The US Army just approved its first new lethal hand grenade since 1968, and it’s nothing like the baseball-sized fragmentation bombs previous generations used. The M111 Offensive Hand Grenade represents a fundamental shift from metal shrapnel to pure shock wave technology, designed specifically for the urban warfare realities that emerged from Iraq’s street-to-street fighting.
Plastic Body Delivers Invisible Destruction
This palm-sized cylinder uses a plastic body that completely vaporizes on detonation, eliminating the metal fragments that made previous grenades dangerous to friendly forces. Instead, it relies on blast overpressure (BOP)—rapid compression and decompression waves that target human organs directly. The RDX explosive creates shock waves that affect eardrums, lungs, and other soft tissue without producing a single piece of shrapnel. Think of it as weaponized physics rather than weaponized metal.

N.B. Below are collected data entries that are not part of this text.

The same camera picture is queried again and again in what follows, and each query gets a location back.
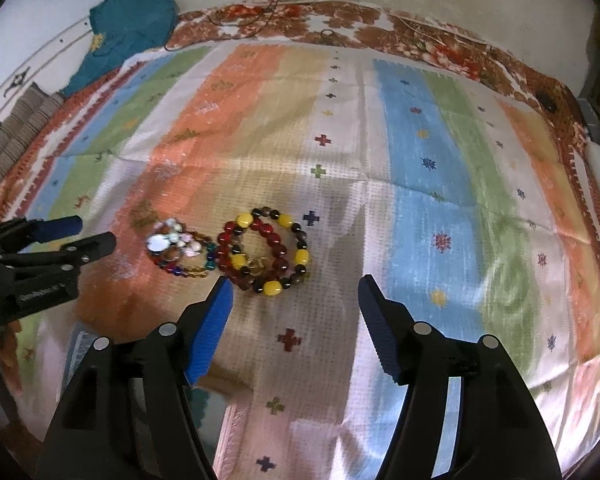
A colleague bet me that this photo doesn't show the colourful striped mat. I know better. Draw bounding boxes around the colourful striped mat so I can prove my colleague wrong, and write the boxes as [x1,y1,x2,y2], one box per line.
[10,40,600,480]

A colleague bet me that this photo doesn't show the thin white cable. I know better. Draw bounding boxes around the thin white cable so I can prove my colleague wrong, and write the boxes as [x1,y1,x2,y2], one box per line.
[399,14,487,45]

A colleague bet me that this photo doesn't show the teal blue pillow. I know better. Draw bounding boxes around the teal blue pillow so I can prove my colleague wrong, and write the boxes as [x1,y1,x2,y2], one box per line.
[55,0,181,98]

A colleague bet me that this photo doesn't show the black cable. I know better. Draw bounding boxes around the black cable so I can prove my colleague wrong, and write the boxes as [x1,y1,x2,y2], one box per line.
[164,0,307,52]

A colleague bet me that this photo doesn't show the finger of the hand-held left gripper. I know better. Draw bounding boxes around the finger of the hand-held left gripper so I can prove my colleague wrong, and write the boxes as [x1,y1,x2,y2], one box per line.
[0,231,117,281]
[0,215,83,261]

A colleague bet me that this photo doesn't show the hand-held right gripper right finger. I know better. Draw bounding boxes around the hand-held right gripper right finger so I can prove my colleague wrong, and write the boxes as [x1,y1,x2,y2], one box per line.
[357,275,563,480]

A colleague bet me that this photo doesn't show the colourful marbles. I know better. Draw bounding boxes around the colourful marbles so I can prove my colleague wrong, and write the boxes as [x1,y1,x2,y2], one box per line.
[146,218,222,279]

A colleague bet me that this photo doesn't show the brown striped cushion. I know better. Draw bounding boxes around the brown striped cushion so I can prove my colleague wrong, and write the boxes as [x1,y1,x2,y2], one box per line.
[0,82,66,186]

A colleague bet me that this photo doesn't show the brown floral bedsheet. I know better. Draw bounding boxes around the brown floral bedsheet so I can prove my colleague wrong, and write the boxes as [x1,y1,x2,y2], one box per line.
[0,0,600,480]

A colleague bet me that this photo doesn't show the red and yellow bead bracelet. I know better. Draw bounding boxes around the red and yellow bead bracelet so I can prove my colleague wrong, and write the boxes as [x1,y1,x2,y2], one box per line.
[216,206,313,297]

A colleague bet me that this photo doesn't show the white decorated headboard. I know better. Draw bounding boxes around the white decorated headboard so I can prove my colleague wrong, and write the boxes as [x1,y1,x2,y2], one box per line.
[0,15,97,122]

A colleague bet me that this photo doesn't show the grey metal object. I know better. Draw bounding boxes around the grey metal object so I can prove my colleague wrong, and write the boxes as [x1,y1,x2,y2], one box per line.
[577,94,600,147]

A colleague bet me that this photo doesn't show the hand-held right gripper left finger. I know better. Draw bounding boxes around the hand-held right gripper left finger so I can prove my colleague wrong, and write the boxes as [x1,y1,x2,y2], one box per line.
[37,276,234,480]

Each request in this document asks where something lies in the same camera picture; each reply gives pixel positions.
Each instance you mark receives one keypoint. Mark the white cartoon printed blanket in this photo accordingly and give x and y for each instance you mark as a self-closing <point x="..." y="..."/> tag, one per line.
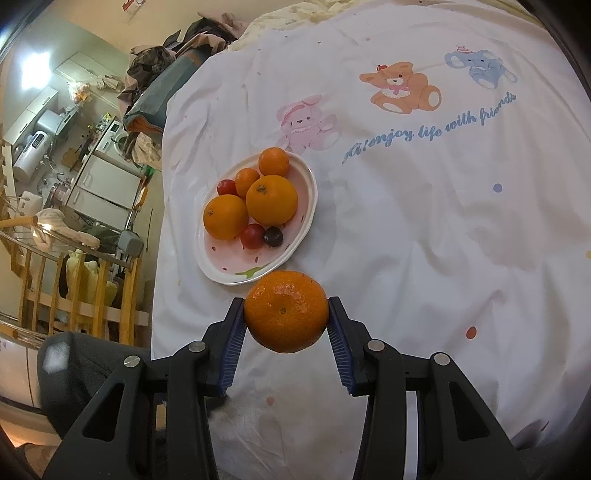
<point x="415" y="230"/>

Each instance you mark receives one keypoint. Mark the dark purple cherry tomato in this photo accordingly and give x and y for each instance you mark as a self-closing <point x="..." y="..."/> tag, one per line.
<point x="273" y="237"/>

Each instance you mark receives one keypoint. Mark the red cherry tomato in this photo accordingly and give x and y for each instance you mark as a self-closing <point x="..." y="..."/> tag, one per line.
<point x="252" y="235"/>
<point x="226" y="187"/>

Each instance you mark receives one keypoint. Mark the yellow hanging cloth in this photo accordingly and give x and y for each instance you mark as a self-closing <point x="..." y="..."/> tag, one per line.
<point x="87" y="279"/>

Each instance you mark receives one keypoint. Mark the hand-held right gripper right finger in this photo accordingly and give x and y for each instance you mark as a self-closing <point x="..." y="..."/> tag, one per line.
<point x="341" y="346"/>

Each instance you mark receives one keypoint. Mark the floral cloth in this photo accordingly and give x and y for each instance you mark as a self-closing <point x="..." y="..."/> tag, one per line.
<point x="143" y="147"/>

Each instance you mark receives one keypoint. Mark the pink strawberry print plate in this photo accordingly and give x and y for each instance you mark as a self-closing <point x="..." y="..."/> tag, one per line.
<point x="221" y="263"/>

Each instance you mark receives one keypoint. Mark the grey metal stool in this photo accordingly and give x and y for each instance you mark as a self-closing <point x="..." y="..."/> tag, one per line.
<point x="129" y="242"/>

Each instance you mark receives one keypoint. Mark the white floor cabinet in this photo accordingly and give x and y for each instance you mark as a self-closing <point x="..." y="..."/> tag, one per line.
<point x="106" y="184"/>

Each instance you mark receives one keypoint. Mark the pale yellow quilt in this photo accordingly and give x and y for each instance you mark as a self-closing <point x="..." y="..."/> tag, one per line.
<point x="295" y="14"/>

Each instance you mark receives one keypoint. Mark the pile of dark clothes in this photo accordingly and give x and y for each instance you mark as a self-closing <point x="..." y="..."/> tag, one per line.
<point x="180" y="46"/>

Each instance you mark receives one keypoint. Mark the white wall cabinet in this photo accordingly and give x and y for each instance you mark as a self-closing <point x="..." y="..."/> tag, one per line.
<point x="32" y="113"/>

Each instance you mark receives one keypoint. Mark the blue grey folded bedding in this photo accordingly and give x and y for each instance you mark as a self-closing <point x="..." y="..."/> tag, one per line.
<point x="159" y="92"/>

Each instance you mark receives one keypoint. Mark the white washing machine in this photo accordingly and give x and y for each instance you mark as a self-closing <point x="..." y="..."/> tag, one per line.
<point x="111" y="138"/>

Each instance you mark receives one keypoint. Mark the white water heater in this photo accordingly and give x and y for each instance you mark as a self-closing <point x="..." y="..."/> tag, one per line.
<point x="27" y="154"/>

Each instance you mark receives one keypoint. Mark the large orange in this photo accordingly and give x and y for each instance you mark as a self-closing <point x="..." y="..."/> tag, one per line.
<point x="225" y="217"/>
<point x="271" y="197"/>

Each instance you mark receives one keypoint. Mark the small mandarin orange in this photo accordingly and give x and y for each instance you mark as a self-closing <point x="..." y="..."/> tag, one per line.
<point x="247" y="182"/>
<point x="286" y="311"/>
<point x="273" y="161"/>

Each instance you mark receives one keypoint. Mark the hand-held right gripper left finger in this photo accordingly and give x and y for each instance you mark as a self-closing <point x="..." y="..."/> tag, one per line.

Urban Combat Demands Smarter Solutions
The M67 fragmentation grenade, unchanged since the Vietnam War, creates deadly flying metal that ricochets unpredictably off walls and penetrates barriers. In urban warfare, that shrapnel becomes as dangerous to American soldiers as to enemies. “A grenade utilizing BOP can clear a room of enemy combatants quickly leaving nowhere to hide while ensuring the safety of friendly forces,” explains Col. Vince Morris, the Picatinny Arsenal project manager who oversaw development.
Familiar Training, Revolutionary Technology
Developed at Picatinny Arsenal by DEVCOM Armaments Center, the M111 shares the same fuze system as the M67, meaning soldiers won’t need new training protocols. This standardization saves costs while giving troops tactical flexibility—fragmentation for open terrain, blast overpressure for enclosed spaces. The Marines are pursuing similar technology with their M21 grenade from Norwegian manufacturer Nammo, signaling a service-wide shift toward specialized urban munitions.
The M111 enters full material release this March, finally replacing the asbestos-laden Mk3A2 that was withdrawn decades ago. After 58 years of relying on Vietnam-era technology, American forces now have purpose-built tools for the wars they’re actually fighting.